__Assigned task__:
Return all lines from the listing below that include the word "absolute".

__Task inputs__:
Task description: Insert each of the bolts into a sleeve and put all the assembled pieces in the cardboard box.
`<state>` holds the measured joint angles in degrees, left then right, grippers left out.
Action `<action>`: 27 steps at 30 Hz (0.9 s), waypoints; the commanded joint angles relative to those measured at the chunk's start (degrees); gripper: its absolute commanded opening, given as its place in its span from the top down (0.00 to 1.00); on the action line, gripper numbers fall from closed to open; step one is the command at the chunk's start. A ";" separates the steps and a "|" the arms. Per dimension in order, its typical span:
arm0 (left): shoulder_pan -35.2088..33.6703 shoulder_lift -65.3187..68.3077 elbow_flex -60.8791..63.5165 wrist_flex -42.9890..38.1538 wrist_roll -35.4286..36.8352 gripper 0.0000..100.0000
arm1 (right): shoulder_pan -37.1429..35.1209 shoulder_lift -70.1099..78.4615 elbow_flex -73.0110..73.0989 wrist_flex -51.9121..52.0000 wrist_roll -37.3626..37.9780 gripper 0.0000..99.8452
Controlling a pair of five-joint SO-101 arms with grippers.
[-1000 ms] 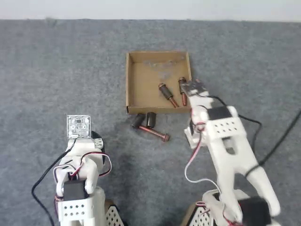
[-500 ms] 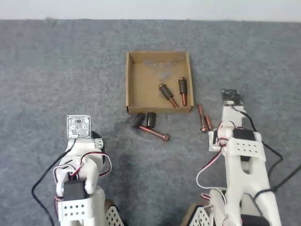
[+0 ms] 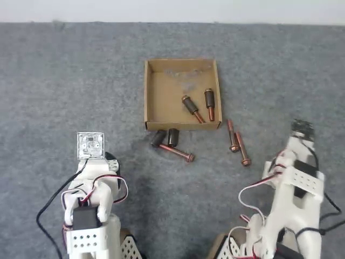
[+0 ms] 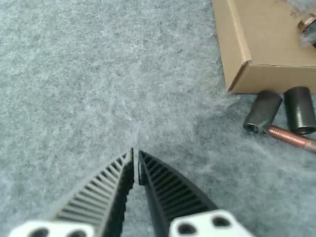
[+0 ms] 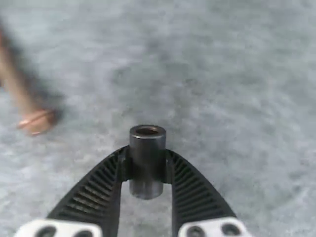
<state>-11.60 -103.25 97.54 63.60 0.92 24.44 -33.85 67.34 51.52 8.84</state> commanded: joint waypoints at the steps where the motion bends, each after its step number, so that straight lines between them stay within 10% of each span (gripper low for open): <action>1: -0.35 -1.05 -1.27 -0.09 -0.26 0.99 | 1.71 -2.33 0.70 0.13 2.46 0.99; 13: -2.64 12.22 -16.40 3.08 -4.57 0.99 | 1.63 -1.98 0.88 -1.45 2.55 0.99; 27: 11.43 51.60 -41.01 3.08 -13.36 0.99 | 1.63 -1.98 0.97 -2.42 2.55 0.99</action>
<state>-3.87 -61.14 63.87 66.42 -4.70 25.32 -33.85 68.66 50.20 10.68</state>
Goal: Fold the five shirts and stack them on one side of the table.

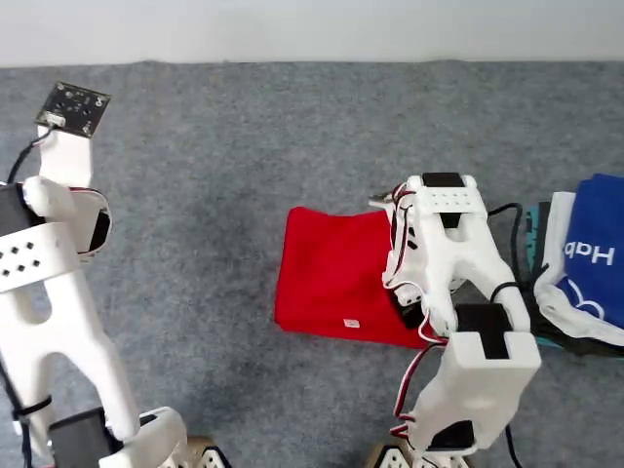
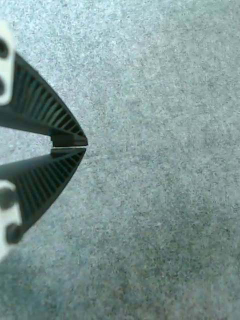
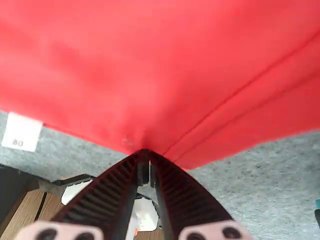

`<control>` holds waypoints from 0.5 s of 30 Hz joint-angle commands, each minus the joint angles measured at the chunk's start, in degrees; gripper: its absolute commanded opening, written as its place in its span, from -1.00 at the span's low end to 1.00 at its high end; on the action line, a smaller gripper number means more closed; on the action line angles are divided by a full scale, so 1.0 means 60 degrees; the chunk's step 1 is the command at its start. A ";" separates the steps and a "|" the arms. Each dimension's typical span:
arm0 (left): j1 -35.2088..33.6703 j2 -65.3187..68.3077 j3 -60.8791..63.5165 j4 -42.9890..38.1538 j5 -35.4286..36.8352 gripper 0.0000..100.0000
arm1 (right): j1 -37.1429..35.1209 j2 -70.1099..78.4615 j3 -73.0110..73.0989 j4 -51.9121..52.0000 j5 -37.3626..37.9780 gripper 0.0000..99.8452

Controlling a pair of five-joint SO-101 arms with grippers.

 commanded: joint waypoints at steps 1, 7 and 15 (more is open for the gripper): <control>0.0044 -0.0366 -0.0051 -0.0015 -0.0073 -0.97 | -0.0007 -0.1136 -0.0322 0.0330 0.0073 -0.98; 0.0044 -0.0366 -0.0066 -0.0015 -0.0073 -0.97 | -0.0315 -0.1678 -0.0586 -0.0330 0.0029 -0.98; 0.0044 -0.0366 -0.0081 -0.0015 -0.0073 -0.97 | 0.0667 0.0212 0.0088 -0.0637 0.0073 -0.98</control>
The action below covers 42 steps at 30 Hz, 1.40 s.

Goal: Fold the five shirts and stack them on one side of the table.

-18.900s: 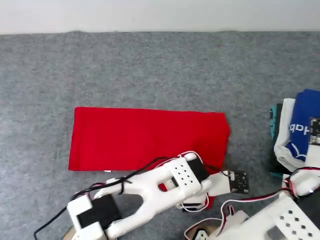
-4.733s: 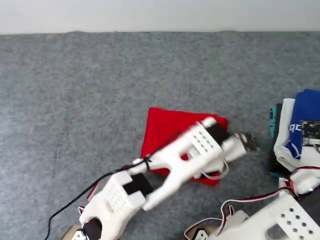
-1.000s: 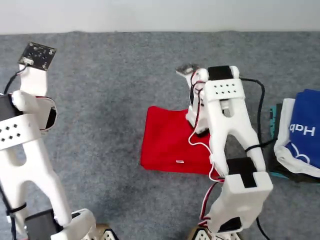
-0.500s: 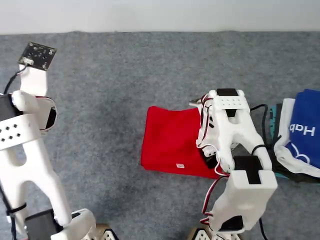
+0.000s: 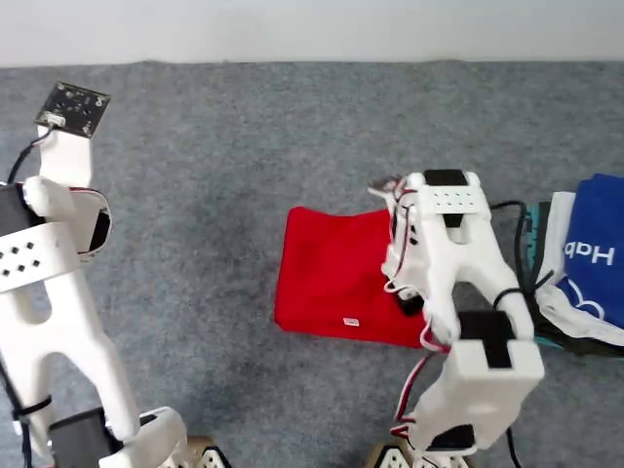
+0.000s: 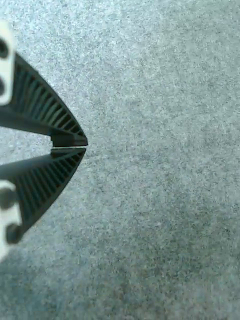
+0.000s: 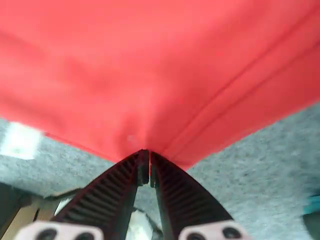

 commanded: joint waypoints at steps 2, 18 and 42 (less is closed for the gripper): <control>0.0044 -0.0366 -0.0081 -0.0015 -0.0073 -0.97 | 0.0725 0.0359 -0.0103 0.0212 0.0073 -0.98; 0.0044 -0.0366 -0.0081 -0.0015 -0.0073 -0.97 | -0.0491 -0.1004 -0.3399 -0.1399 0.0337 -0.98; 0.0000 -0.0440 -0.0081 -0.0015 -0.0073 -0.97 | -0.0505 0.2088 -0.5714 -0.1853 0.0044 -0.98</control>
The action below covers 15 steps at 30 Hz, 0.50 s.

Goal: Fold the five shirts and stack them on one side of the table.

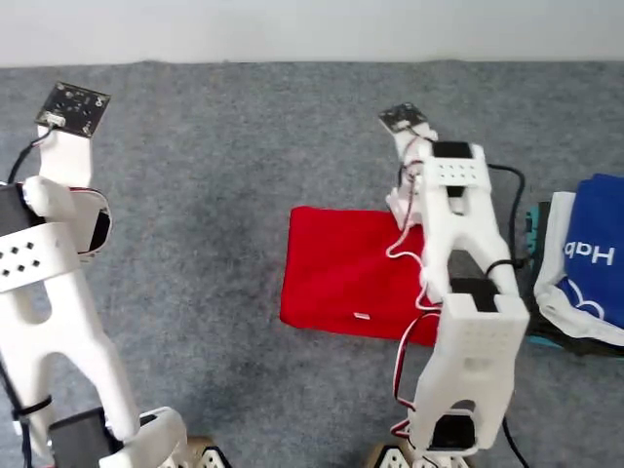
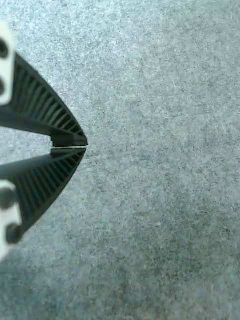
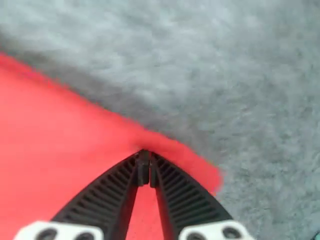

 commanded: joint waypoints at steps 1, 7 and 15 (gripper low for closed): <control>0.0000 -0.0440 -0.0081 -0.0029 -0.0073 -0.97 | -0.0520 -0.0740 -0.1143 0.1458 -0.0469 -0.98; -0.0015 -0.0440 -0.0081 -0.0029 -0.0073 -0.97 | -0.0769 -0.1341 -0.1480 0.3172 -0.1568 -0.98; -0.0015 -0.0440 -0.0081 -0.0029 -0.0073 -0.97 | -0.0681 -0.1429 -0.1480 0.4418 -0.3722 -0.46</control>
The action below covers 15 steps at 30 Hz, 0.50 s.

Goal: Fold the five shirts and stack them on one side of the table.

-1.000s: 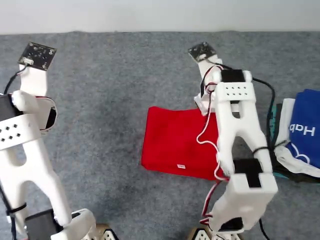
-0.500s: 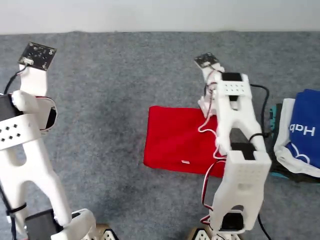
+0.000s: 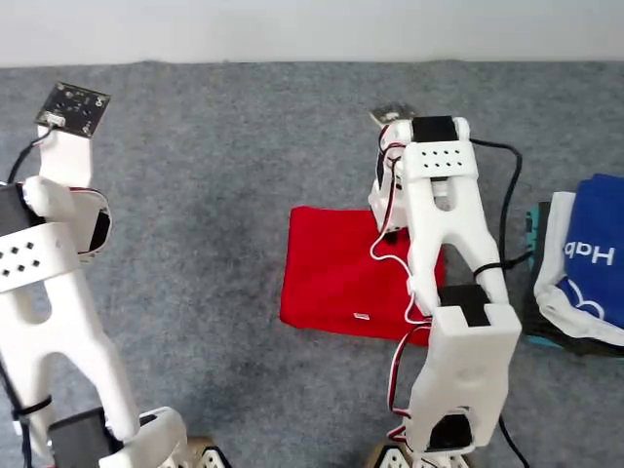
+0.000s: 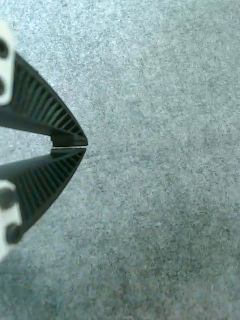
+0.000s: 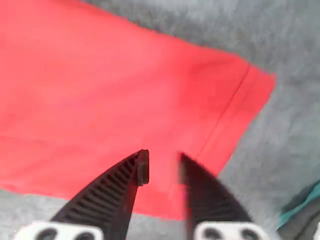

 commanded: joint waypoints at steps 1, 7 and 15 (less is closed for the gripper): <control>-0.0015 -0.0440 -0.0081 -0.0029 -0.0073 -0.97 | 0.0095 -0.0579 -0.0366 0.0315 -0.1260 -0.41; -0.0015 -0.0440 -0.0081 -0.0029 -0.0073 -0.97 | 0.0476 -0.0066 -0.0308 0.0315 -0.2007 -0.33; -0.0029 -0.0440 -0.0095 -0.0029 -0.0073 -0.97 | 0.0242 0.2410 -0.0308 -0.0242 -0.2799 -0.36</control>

__Response__:
Action `<action>`: 27 steps at 30 Hz (0.9 s), waypoints; the commanded joint angles relative to those measured at the chunk's start (degrees); gripper: its absolute commanded opening, given as its place in its span from the top down (0.00 to 1.00); on the action line, gripper numbers fall from closed to open; step one is the command at the chunk's start. A ";" separates the steps and a "|" the arms. Per dimension in order, its typical span:
`<control>` holds waypoints from 0.5 s of 30 Hz joint-angle commands, each minus the joint angles measured at the chunk's start, in degrees; gripper: its absolute commanded opening, written as its place in its span, from -1.00 at the span's low end to 1.00 at its high end; on the action line, a smaller gripper number means more closed; on the action line angles are divided by a full scale, so 1.0 means 60 degrees; the chunk's step 1 is the command at its start. A ";" separates the steps and a "|" the arms. Each dimension's typical span:

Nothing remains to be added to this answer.